Pork Tenderloin with Grilled Potatoes and Green Beans
For school nights or weekend cookouts, you can't go wrong with grilled tenderloins. For a complete meal on the grill, prepare a side of potatoes and green beans tucked inside a foil packet.
Servings and Ingredients
|2||pork tenderloins, about 2 1/2 pounds total, trimmed|
|2 tbsp.||Hy-Vee Select olive oil|
|6 tbsp.||Hy-Vee Hickory House Breath Buster roasted garlic-and-herb seasoning rub|
|⅔ lbs.||baby red potatoes, cut into chunks|
|⅔ lbs.||Yukon gold potatoes, cut into chunks|
|⅔ lbs.||fresh green beans, trimmed|
|6 tbsp.||Hy-Vee unsalted butter|
|8||fresh thyme sprigs, divided|
|⅓ c.||dry white wine|
|Hy-Vee salt and Hy-Vee black pepper, to taste|
Things To Grab
- Heavy-duty aluminum foil
- Meat thermometer
- Brush tenderloins with olive oil and coat with seasoning rub; leave tenderloins at room temperature for 30 minutes before grilling.

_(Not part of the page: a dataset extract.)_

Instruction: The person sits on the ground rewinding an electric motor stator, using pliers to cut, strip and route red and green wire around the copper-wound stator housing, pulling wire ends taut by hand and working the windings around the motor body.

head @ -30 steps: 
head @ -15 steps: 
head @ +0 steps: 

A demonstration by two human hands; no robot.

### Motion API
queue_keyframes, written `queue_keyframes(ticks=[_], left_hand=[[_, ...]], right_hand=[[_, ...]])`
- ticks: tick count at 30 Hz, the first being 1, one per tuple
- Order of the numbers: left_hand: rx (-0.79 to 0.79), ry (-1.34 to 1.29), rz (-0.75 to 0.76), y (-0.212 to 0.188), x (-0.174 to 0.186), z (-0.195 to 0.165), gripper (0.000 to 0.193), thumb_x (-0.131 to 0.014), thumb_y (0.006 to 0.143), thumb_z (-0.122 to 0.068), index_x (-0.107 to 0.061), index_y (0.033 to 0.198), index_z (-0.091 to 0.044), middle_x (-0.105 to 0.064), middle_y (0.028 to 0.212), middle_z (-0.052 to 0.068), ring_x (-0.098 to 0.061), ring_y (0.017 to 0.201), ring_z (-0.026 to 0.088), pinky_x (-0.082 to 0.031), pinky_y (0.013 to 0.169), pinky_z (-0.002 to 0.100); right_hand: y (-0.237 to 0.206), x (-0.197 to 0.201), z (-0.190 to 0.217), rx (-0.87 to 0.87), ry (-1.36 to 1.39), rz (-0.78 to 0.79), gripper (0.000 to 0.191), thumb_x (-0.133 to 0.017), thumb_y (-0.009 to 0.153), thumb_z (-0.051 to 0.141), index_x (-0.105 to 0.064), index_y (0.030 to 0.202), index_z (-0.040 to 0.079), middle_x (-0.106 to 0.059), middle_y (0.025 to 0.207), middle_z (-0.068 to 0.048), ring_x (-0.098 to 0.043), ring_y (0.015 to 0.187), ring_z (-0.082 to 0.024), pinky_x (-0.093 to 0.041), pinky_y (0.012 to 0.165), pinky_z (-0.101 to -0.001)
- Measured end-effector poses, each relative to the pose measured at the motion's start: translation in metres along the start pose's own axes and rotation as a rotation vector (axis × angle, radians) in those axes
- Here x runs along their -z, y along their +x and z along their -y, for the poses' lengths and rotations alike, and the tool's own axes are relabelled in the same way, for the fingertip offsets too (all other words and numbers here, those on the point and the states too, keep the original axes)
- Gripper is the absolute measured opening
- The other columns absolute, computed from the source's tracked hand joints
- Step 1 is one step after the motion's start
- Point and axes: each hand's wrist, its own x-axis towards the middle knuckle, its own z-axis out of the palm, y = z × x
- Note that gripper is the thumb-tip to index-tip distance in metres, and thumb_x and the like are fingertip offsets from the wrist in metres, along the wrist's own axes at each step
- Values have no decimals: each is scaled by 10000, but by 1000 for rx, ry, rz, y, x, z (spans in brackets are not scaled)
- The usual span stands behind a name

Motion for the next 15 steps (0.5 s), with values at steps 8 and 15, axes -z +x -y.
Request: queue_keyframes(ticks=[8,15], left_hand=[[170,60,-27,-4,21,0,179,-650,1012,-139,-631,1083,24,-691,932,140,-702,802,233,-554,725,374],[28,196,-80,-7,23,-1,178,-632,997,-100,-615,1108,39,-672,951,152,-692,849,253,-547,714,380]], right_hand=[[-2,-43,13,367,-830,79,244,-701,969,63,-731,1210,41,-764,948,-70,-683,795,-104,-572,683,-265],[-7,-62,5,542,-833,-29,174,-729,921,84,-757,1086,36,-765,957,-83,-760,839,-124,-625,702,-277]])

- Meanwhile, lay out six 12-by-18-inch rectangles of heavy-duty aluminum foil. Divide potatoes, green beans, butter, 6 sprigs of thyme and white wine among pieces of foil. Season generously with salt and pepper, then fold foil over vegetable mixture and folding edges to seal packets tightly.
- Prepare one side of grill for direct medium heat and the other for direct medium-low heat. Grease grates with non-stick spray.
- Place vegetable packets on grill over direct medium-low heat and grill until vegetables are tender and cooked through, about 30 minutes.
- Grill tenderloin, covered, over direct medium heat for about 25 to 30 minutes, rotating pork every 5 minutes, or until internal temperature reaches 145 degrees. Remove pork from grill, tent with foil, and let rest 5 minutes.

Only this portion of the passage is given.